Focussing on secondary chromosomal rearrangements, the authors may consider reducing the information on ethnical differences in ETV6-RUNX1 occurance or link it to the secondary events.

While the authors present a very comprehensive overview on studies detecting secondary events, it may be helpful for the reader to shorten this paragraph by combining some primary literature with similar findings. The same applies for the treatment section.

Author Response

Response to Reviewer 2 Comments:

Dear Sir or Madam, thank you very much for the review out manuscript entitled: „ The landscape of secondary genetic rearrangements in paediatric patients with B-cell acute lymphoblastic leukaemia with t(12;21 )

In response to your comment, we would like to thank you for appreciating our manuscript.

Thus, you can find paragraphs which involves minor changes in the corrected manuscript.

We provided the following changes

1. As suggested, we added a study on FPD-AML.
2. In Chapter 1st, Section 1.3, we have arranged the incidence of ETV6::RUNX1 translocations in different countries according to prevalence to make it clearer to the reader.

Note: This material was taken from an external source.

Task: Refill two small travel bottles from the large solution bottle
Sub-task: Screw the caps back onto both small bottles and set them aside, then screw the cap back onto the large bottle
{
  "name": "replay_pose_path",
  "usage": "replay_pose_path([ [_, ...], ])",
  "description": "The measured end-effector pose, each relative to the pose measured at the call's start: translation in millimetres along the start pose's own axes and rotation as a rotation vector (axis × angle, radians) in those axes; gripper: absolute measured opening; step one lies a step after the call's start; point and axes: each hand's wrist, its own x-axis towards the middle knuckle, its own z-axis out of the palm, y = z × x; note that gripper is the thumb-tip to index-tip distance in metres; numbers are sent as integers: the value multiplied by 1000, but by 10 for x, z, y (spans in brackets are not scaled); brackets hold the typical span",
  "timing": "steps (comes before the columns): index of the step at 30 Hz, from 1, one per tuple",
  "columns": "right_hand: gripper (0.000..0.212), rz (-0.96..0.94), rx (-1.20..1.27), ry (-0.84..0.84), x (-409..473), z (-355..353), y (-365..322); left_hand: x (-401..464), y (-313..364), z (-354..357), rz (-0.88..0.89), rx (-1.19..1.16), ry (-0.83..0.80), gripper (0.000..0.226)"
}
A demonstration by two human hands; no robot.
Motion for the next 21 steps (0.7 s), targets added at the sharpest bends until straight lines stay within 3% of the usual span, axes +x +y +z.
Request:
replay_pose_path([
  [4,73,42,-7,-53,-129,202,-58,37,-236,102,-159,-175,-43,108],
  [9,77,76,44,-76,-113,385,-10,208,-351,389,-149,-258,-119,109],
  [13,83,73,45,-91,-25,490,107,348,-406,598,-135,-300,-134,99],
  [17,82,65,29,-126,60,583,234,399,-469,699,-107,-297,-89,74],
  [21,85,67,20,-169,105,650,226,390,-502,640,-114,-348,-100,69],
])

We have reviewed all the publications cited, and in none of them we found information about differences in the incidence of secondary rearrangements between different ethnicities.
3. We reorganized the studies in the 2nd chapter according to the frequency of occurrence, based on Table 1. Now the paragraph is well-balanced and readable. The Chapter 3rd, about  treatment has been shorted and organized starting with improvements in chemotherapy, through targeted therapies and ending with future methods based on gene editing. The chapter 4 was also shortened.

We do honestly hope that it will satisfy you and improve the quality of our work. Once again we are very grateful for your review and remain open if you have any other remarks or suggestions that will make our work merit publication in “Cells”.

Round 2

Reviewer 1 Report

The authors have made all the required changes and additions. The manuscript has improved.